- _Problem description_
Starting at the line that contains "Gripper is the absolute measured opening" and stopping at the line that contains "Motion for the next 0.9", restate each line of the records below exactly. Omit the pictures.

***** Data

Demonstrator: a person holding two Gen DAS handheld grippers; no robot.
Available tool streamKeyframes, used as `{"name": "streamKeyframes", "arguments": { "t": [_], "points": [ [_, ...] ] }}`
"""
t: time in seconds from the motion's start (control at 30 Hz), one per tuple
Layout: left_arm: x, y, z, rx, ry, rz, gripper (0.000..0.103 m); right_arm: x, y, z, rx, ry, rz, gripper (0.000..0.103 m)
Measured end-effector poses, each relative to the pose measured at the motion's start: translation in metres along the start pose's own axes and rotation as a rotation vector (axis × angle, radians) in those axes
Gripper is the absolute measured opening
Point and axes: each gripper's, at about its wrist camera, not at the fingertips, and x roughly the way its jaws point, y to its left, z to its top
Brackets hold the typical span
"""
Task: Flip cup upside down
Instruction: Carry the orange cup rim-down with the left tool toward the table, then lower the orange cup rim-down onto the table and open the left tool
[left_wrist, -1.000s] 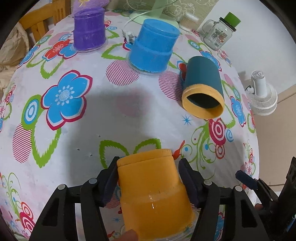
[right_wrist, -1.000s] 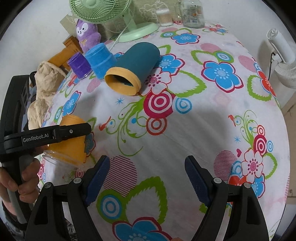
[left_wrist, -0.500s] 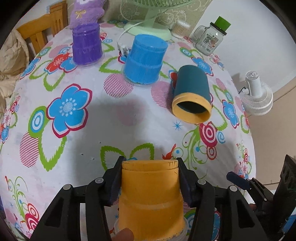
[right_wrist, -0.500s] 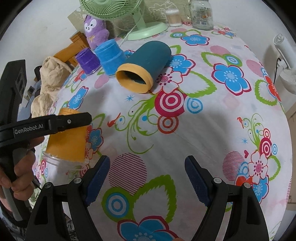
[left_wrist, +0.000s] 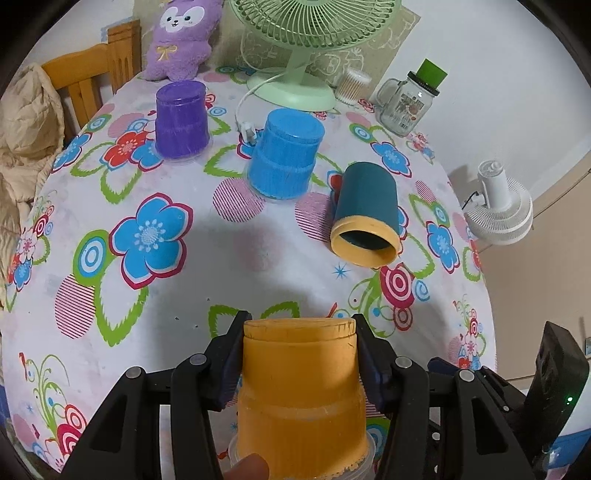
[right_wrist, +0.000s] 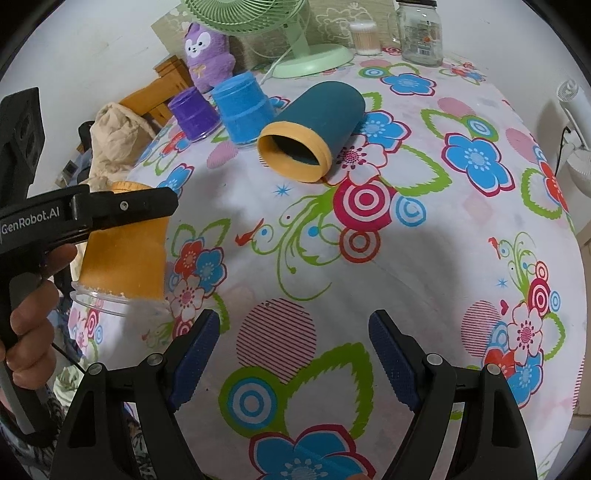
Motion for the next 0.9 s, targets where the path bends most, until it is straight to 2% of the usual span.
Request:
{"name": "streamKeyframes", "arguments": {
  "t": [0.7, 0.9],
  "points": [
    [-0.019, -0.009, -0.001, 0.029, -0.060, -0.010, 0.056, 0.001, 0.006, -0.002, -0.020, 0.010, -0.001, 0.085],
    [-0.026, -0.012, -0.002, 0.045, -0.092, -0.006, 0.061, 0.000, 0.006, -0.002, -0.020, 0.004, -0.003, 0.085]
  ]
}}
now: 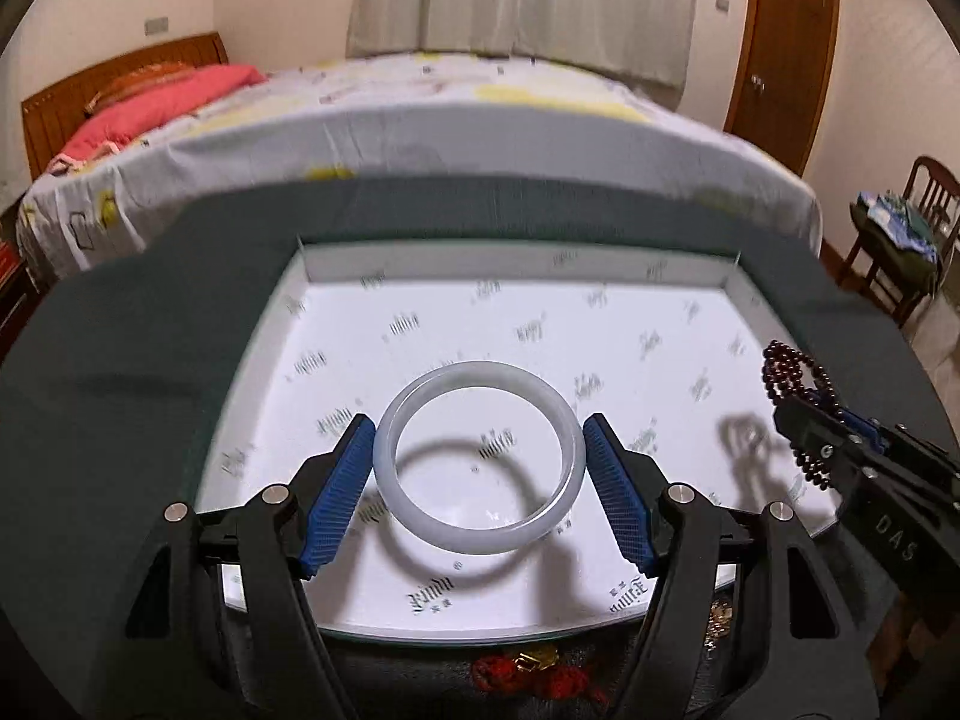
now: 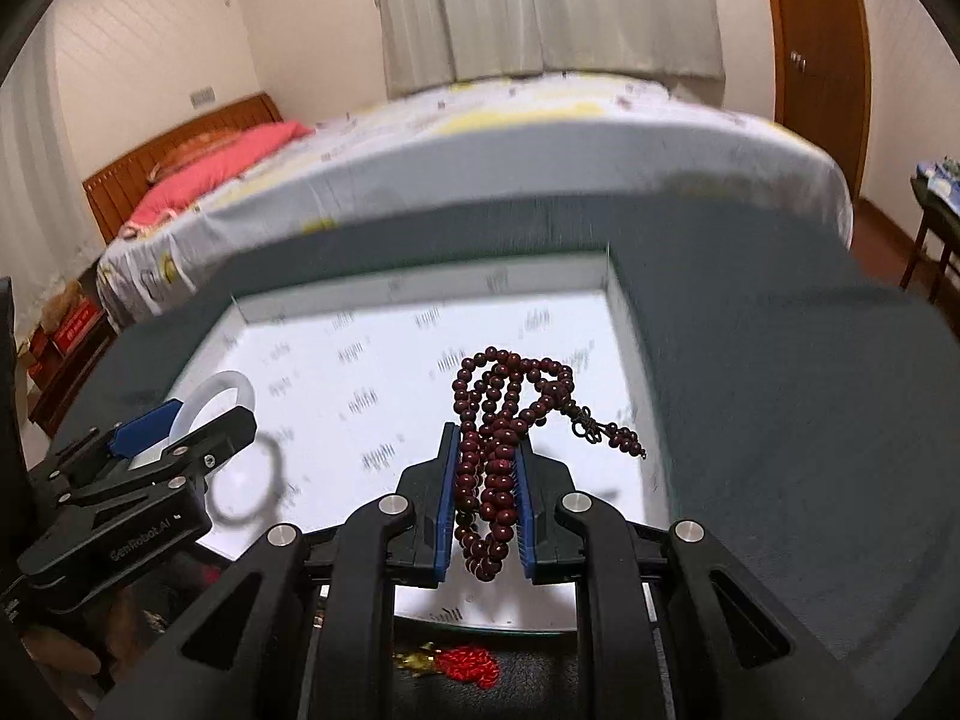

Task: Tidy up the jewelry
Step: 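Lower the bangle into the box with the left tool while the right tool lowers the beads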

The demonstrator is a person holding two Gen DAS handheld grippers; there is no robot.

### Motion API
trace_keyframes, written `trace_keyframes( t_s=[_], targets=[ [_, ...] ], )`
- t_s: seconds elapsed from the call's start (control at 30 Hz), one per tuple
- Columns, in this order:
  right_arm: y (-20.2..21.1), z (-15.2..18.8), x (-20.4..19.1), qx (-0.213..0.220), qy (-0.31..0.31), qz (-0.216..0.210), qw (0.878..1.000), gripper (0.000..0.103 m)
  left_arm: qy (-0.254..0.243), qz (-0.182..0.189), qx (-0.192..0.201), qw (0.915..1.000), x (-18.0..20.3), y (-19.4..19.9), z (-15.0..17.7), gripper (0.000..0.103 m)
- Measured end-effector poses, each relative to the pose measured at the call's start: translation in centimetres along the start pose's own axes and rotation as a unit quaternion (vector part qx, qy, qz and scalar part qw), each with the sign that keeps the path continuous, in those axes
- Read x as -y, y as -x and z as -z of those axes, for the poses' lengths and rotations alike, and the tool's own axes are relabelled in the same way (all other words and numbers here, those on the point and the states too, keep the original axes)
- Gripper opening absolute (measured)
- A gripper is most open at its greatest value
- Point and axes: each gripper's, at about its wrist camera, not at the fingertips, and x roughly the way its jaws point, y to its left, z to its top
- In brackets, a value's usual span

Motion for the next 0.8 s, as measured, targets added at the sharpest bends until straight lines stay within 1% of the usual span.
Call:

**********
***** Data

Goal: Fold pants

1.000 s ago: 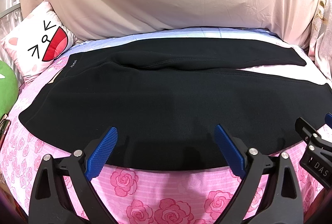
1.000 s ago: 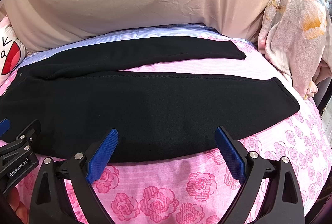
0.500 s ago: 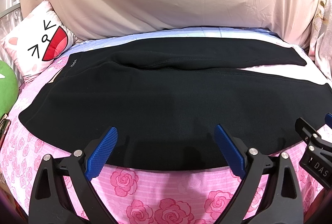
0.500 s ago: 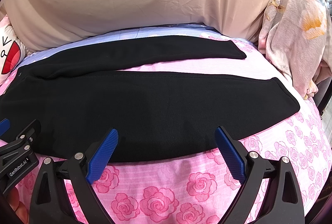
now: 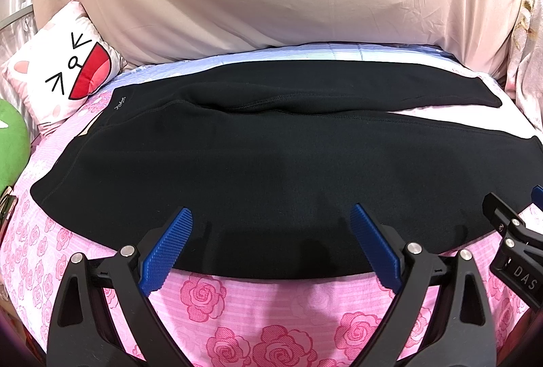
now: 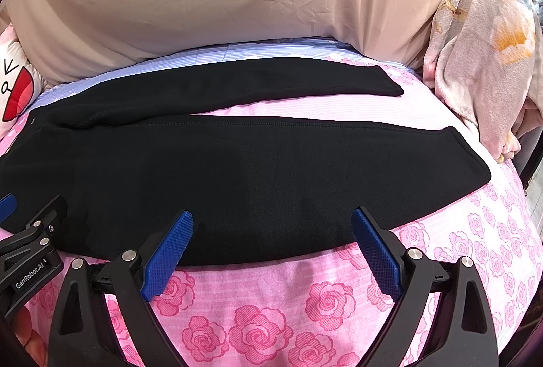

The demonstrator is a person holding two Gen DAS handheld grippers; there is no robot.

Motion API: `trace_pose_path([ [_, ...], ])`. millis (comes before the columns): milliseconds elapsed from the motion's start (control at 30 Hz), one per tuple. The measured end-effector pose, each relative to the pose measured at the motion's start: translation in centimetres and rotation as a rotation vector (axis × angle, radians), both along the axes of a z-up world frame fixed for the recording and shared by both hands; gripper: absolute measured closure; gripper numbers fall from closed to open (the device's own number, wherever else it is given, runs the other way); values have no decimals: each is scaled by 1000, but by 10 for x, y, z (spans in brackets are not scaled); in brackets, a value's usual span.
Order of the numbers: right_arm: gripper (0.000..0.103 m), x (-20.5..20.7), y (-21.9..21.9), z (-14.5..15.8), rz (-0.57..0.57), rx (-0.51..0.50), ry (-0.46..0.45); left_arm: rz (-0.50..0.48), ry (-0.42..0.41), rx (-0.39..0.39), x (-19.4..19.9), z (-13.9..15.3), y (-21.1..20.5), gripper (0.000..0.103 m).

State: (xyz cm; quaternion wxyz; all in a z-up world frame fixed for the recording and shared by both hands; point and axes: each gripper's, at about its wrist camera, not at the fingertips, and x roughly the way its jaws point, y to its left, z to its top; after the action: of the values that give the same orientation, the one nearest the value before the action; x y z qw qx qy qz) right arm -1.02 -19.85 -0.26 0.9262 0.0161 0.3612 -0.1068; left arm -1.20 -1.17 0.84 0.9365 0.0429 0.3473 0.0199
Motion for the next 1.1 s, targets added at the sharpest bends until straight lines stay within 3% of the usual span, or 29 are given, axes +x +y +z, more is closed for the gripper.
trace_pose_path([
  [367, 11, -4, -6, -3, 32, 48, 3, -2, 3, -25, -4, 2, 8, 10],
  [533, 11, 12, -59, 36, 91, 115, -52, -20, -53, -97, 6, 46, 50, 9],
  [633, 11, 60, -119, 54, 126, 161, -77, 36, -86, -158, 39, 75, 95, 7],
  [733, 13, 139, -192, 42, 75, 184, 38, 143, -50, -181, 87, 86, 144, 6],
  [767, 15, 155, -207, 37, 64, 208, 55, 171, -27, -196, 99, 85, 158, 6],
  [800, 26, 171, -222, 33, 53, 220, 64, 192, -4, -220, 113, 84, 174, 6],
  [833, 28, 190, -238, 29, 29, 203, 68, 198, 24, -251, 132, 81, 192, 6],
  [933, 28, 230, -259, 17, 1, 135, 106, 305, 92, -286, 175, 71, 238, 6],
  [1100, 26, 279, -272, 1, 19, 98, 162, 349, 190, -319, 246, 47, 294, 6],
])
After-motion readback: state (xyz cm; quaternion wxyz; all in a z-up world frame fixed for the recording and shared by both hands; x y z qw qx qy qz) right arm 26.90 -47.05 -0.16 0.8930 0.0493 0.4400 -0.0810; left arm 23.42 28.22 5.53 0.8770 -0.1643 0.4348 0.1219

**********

- _Answer to the exercise_
Gripper is the absolute measured opening
Point and axes: each gripper's, at about its wrist camera, not at the fingertips, and x roughly the way its jaws point, y to its left, z to its top
Brackets hold the typical span
"""
Task: Flip cup upside down
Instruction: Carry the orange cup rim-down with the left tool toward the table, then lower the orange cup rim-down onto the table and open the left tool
[left_wrist, -1.000s] 
[right_wrist, -1.000s] 
[left_wrist, -0.500s] 
[right_wrist, -0.500s] 
[left_wrist, +0.000s] 
[right_wrist, +0.000s] 
Motion for the next 0.9 s, targets where the path bends most, until it is straight to 2% of the usual span.

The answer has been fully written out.